■ **Problem requirements**:
What is needed here is an exact printout of the data, with no pictures included.

==========

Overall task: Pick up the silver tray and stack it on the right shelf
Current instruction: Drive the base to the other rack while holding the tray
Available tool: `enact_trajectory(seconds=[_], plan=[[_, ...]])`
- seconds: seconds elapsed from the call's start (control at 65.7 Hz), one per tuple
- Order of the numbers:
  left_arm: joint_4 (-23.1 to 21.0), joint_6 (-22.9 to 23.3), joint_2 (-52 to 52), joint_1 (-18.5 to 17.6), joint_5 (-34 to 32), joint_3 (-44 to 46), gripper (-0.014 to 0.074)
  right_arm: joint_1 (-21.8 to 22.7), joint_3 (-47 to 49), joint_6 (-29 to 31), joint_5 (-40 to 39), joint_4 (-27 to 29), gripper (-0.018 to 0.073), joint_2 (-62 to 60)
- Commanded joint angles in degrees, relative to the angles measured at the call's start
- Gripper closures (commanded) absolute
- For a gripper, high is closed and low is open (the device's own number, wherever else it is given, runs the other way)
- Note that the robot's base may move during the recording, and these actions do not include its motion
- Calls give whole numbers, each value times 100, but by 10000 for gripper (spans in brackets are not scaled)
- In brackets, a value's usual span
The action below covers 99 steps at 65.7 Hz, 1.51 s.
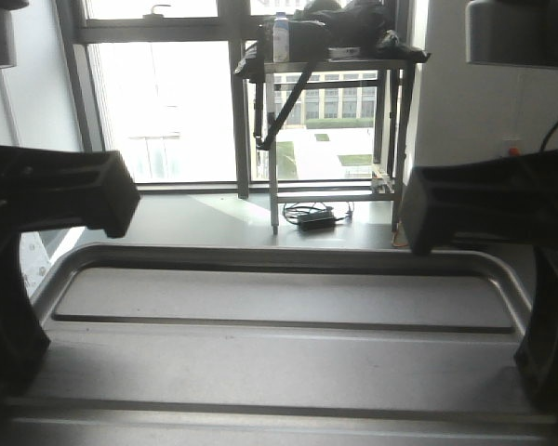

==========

■ **Response area**:
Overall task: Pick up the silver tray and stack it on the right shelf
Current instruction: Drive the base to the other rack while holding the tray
Available tool: `enact_trajectory(seconds=[_], plan=[[_, ...]])`
- seconds: seconds elapsed from the call's start (control at 65.7 Hz), one per tuple
- Order of the numbers:
  left_arm: joint_4 (-23.1 to 21.0), joint_6 (-22.9 to 23.3), joint_2 (-52 to 52), joint_1 (-18.5 to 17.6), joint_5 (-34 to 32), joint_3 (-44 to 46), gripper (-0.014 to 0.074)
  right_arm: joint_1 (-21.8 to 22.7), joint_3 (-47 to 49), joint_6 (-29 to 31), joint_5 (-40 to 39), joint_4 (-27 to 29), gripper (-0.018 to 0.073), joint_2 (-62 to 60)
- Commanded joint angles in degrees, relative to the angles measured at the call's start
- Gripper closures (commanded) absolute
- For a gripper, high is closed and low is open (the device's own number, wherever else it is given, runs the other way)
- Note that the robot's base may move during the recording, and these actions do not include its motion
- Calls give whole numbers, each value times 100, but by 10000 for gripper (spans in brackets are not scaled)
- In brackets, a value's usual span
The action below covers 99 steps at 65.7 Hz, 1.51 s.

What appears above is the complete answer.